Was there anything wrong in what had happened in Jamie’s orchestra? The right result had been achieved, after all. She thought of something. “Murder in the Cathedral,” she said.

“Eliot?”

“Yes. The only lines I remember from the play: The last temptation is the greatest treason: to do the right deed for the wrong reason.”

“I seem to remember that too,” said Jamie. “But I’m not sure I’ve ever understood it.”

“There are some things we never understand,” said Isabel. “I suspect we each have a small list of things that pass our understanding.”

Jamie looked up at the sky. He saw a trace of cloud; not much: Ice crystals falling at a great height, that’s what those wisps of white were. And here, below, was Scotland, our small bit of an earth that we should all share and over which we should not be fighting.

“That pass our understanding.” He echoed the words that Isabel had just used, and thought of their source—the great trove of poetic language that had been left to us by Thomas Cranmer and others from all those centuries ago.
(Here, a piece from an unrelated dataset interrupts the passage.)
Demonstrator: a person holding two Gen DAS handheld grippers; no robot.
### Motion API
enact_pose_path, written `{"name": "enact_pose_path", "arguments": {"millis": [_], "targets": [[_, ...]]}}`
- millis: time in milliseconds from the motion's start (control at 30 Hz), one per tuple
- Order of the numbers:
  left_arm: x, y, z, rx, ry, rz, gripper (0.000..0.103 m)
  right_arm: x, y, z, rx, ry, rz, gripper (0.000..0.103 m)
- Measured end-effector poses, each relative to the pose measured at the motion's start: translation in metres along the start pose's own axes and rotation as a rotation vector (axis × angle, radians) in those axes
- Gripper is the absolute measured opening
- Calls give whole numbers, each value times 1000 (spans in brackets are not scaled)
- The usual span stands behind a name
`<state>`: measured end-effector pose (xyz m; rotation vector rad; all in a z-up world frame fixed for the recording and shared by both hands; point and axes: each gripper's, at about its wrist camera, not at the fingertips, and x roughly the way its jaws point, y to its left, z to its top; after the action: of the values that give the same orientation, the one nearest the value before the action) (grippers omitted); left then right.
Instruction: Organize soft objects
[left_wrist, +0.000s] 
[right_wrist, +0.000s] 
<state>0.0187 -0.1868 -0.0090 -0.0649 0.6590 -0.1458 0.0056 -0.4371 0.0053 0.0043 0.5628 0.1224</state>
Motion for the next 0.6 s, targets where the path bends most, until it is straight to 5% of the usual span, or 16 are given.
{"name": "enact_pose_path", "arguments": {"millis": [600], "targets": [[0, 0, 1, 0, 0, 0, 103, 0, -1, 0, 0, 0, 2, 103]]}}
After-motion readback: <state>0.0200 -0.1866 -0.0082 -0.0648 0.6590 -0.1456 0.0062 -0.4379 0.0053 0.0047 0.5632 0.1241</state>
He thought of how people handed language down, generation to generation, as a gift.

“Yes,” said Isabel; simply that: “Yes.”

There was no more beautiful form of English than the prose of that time. We had never improved on that language, she thought, and we never would. We needed poetry in our lives—poetry and love. Each was equally necessary, and there, in her garden, in those last sweet days of summer, she thought that she had both.